Yes, you’ve heard this before, you are to love God and love your neighbor. But to love your enemies, to love those that persecute you - what exactly does that mean?! It sounds like you are to encourage them, but how can that be? You certainly aren’t to encourage the persecution that is going on, that goes against the initial call to love one another. Let’s go a little deeper, clear the mist and transform this question.
Transform Your Thoughts
When someone hurts you or a member of your family, you do your best to stop it. You are shocked at what happened. You become angry as you think about it, “How could anyone do such a thing?” Then a kind of morose sadness kicks in as you admit to yourself that this kind of thing seems to happen all the time, all over the world. Worse, there seems nothing anyone can do about it. As there are no earthly answers, this is where your faith, and your subconscious mind, kicks in.

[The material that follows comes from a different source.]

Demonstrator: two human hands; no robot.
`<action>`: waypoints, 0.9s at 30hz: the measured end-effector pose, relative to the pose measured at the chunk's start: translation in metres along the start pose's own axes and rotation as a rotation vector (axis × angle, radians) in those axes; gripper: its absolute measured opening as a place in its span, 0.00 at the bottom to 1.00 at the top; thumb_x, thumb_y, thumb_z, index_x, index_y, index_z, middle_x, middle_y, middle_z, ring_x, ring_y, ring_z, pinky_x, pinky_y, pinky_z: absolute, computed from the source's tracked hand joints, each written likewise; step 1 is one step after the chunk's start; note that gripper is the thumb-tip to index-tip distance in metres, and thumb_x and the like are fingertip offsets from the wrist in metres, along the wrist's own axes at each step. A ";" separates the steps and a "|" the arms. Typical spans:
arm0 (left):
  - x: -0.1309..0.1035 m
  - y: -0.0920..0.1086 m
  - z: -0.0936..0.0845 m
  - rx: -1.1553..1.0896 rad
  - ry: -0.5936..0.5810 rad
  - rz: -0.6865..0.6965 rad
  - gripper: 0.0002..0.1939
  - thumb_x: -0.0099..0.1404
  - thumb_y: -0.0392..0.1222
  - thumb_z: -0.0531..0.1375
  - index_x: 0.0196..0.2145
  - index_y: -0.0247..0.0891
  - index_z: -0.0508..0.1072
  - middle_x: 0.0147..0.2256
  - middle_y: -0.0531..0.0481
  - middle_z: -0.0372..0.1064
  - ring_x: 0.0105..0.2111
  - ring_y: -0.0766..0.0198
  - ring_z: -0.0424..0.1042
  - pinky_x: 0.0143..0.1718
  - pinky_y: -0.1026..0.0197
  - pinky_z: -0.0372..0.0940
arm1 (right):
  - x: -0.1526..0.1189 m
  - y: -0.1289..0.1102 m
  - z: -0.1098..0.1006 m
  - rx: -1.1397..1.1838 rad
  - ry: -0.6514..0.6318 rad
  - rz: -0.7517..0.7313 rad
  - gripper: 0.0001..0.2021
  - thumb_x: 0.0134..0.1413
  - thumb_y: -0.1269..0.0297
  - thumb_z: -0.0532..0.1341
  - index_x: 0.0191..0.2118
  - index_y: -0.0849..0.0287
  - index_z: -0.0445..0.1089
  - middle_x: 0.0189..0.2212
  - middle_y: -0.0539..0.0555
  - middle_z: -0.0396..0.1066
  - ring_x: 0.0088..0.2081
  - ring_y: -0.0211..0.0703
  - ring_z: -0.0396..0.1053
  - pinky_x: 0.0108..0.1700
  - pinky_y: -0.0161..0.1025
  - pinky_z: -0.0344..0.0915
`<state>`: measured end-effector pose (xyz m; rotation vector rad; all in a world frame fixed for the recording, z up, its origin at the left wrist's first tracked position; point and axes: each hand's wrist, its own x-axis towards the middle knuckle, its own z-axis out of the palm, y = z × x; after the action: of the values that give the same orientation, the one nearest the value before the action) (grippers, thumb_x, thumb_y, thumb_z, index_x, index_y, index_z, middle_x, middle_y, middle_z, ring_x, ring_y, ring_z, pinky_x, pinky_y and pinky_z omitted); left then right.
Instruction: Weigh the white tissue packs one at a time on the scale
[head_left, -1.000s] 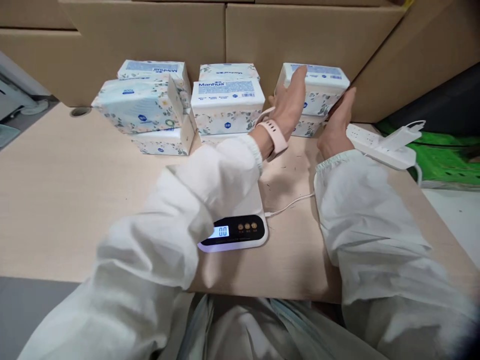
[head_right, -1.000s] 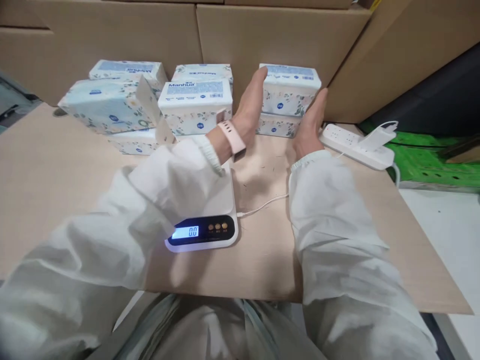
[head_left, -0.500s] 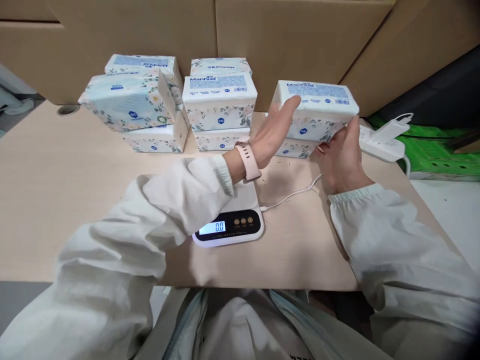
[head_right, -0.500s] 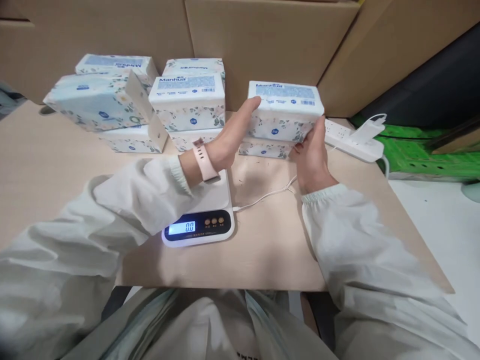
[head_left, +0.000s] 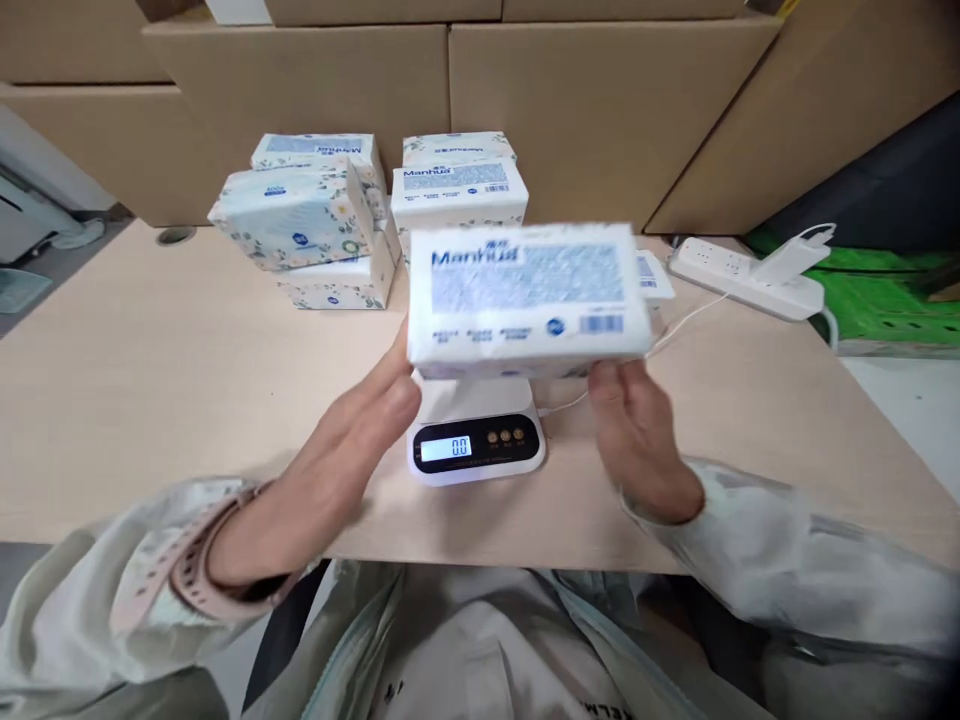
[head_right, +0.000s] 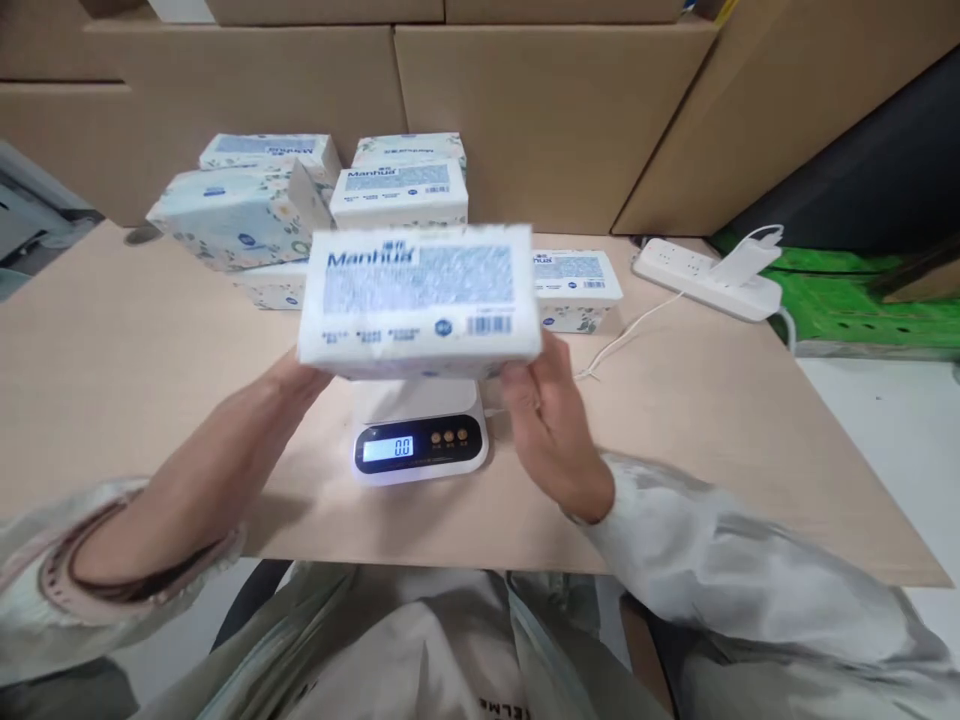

Your faith is a practice. The practice in a world view that is all inclusive. It is the basis of your “common sense”. It is also the basis of how to think about things that make no sense at all. Eventually, you are no longer shocked when bad things happen to good people. Somehow, you are ready for it. Blinding anger is transformed into a response that limits damage. The inaction of sadness and depression, is replaced by an interest in figuring the situation out and doing something about it. In other words, your fight, flight or freeze response is transformed and you go deeper!
To transform a thought, feeling or perception, you must go into your preverbal subconscious processes. This is why you may struggle when describing why you see and respond to things the way you do. Moreover, you have likely found that your words and explanations of others are easily misunderstood. I believe this is why Jesus spoke in parables. With them he creates mental pictures, and a Way.
What's Under the Water Line
John Murtha, a leader in a local business men's Bible study, often uses a sailboat analogy to describe spiritual understandings. A sailboat has many beautiful features including masts and various kinds of sails. Less obvious, but just as important, are the features of the boat that lie under the water line; like the ballast, hull design and rudder.
In any relationship, there are things you easily see, like the sails of any sailboat. There are, however, many things you don’t know about each other. There are even things you may not know about yourself. It can take years for a captain of a sailboat to master all that goes on above and below the waterline. You and those around you are much more complicated. Your subconscious mind is most of who you are and lies below the waterline. Through mirror neurons, it joins you with all the unseen forces in life.
You and those who share your life are like a flotilla of sailboats on your way to “the new land”. Along the way, some are running low on food and water and want to turn back. Others, feel you are going in the wrong way. Some think the idea of the existence of a new world is silly and feel you are simply going to drop off the edge of the world. Each of you, sail on in your own boats. Each boat with different qualities both above and below the water.
You can easily see where disagreements might arise. Eventually, a storm comes along. The shape, strength and weight of what is going on below the water changes everything. A faster boat with giant sails may actually sink under the pressures of the wind and waves. But imagine not knowing this. Imagine never having seen what is going on below the water. Imagine what it would be like, to believe that the bottom of each sailboat was the same.
They are not.
When a storm enters your life and relationships become contentious, remember: we are all headed for the same destination. The person who seems to be your enemy is unique, with unique insights given their past, their supports and their subconscious strengths. They have learned what they know from a different perspective. They aren’t awful, they are different. And different is good. Without differences, we would eventually sink. You learn more, and learn faster, when you learn to appreciate a point of view different from your own.
Loving your enemy is to replace “hate” with “interest”. What created this very different point of view? How is it that this is their best game? Do they believe what they are saying, or are they simply manipulating? If they are trying to manipulate me, why would they think this would work? What message am I sending out that has them responding to me in this way? Can I change this? If I can’t, where does that leave us? Can we make this relationship work? Or is this type of a relationship with this person better left to someone else?
Then there are family relationships where leaving the relationship for someone else isn’t a choice. This is where we have a lifetime to learn to dig deep and understand just how different we all are and to learn to appreciate it. So many times in the Bible, the apparent strengths of the eldest child (the sails), gives way to different kind of strength (the hull) in the youngest.
Yes, love your brother, sister, mother and father. And yes, love your enemy. There is much you can learn, and this may be the only way you will ever learn it. And this may be the only way you make it to the new land.